# My Cup Runneth Over



## tel (Nov 18, 2009)

... or *The Oily Boid Get The Woim*

Had to make a pair of oil cups for the current project this morning, so I thought, since the average engine builder will be called upon to do this several dozen times, that a brief 'how to' might be in order.

First chuck a bit of hex (5/16" in this case) and turn down the end and tread for a suitable mounting size (4BA here)

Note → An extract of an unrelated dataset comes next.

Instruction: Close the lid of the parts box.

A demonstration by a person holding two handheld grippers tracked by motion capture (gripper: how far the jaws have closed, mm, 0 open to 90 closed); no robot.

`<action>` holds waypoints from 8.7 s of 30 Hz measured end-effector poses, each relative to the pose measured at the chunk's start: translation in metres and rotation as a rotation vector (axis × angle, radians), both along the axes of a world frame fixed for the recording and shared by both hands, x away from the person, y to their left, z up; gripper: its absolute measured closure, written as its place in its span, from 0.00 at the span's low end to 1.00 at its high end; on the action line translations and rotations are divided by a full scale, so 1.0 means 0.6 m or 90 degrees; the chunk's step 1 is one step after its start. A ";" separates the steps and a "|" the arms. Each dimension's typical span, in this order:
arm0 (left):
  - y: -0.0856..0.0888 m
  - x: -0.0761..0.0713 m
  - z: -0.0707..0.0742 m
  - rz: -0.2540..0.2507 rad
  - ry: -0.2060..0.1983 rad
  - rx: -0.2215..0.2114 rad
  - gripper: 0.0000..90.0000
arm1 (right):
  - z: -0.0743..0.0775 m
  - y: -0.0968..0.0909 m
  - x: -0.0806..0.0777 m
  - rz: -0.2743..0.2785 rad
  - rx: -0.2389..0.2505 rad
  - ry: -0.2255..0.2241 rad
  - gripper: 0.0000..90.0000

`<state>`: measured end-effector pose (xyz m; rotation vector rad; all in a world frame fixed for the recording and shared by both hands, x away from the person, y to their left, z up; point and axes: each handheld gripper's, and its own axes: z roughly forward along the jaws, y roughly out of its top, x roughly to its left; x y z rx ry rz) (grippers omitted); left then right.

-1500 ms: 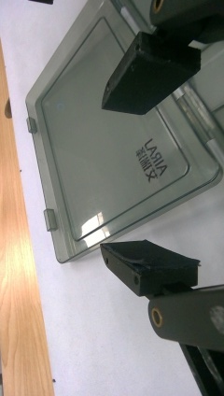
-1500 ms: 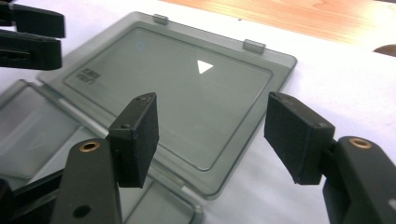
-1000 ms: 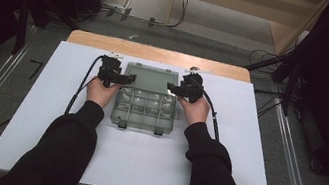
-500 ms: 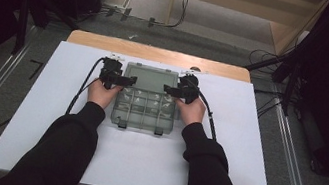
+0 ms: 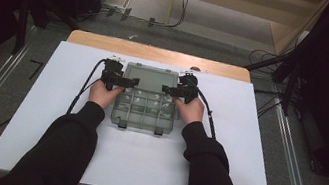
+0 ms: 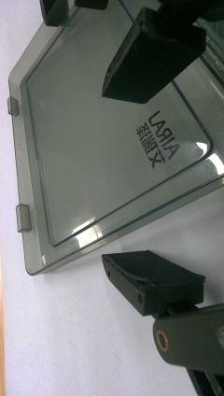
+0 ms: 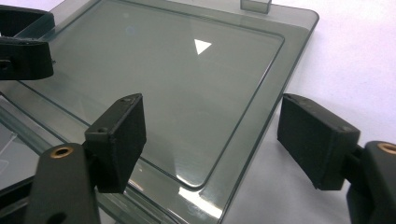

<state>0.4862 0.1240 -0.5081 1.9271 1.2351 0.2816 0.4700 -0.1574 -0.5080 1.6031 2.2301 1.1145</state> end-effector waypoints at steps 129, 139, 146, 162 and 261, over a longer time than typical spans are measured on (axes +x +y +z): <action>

Next, leaving 1/16" of the hex unsullied, plunge in the parting tool to form the waist






Then turn the hex away for a length long enough for the oiler body + the width of the parting tool






Shape up the bottom of the cup a bit with a file






... and part off to length






Ditto repeato for the second cup, or as many as you want to make, then drill and tap the remaining stub of material to suit the threads you made on the ends






Screw in one of the bodies .....






... centre - deeply with a small centre drill, then drill right thru with a smallish drill (1.2mm here)






Now open 'em out as large and deep as your nerves will allow






Clean 'em up a bit, and you should have a pair of oil cups.


----------



## tmuir (Nov 18, 2009)

Thanks for that.
I always enjoy photo shoots of how to make items.


----------



## Artie (Nov 18, 2009)

Diymania  said:
			
		

> Nice looking oil cups!
> 
> Whats with that hidious looking weld on your tool post , overtightned/tool caught and cracked ? ???



Mate thats NOT hideous...its a functional running repair/modification..... he is out in the Aussie outback ya'll know... sorry.. no hes not hes actually almost urban.... damned city-ites (Bathurst ones that is)....


----------



## zeeprogrammer (Nov 18, 2009)

Thanks from me too. Very helpful post.


----------



## tel (Nov 18, 2009)

Diymania  said:
			
		

> Nice looking oil cups!
> 
> Whats with that hidious looking weld on your tool post , overtightned/tool caught and cracked ? ???



Artie nearly got it - it was a cheap and cheerful conversion of one of my 'ome made rear tool post heads to take a different parting tool to what I had been using. You know, one of those temporary jobs that settle in and seem to stay forever (bit like my brother-in-law, now I think of it). Like my rough, temporary tailstock die holder that has been on service for 28 years now.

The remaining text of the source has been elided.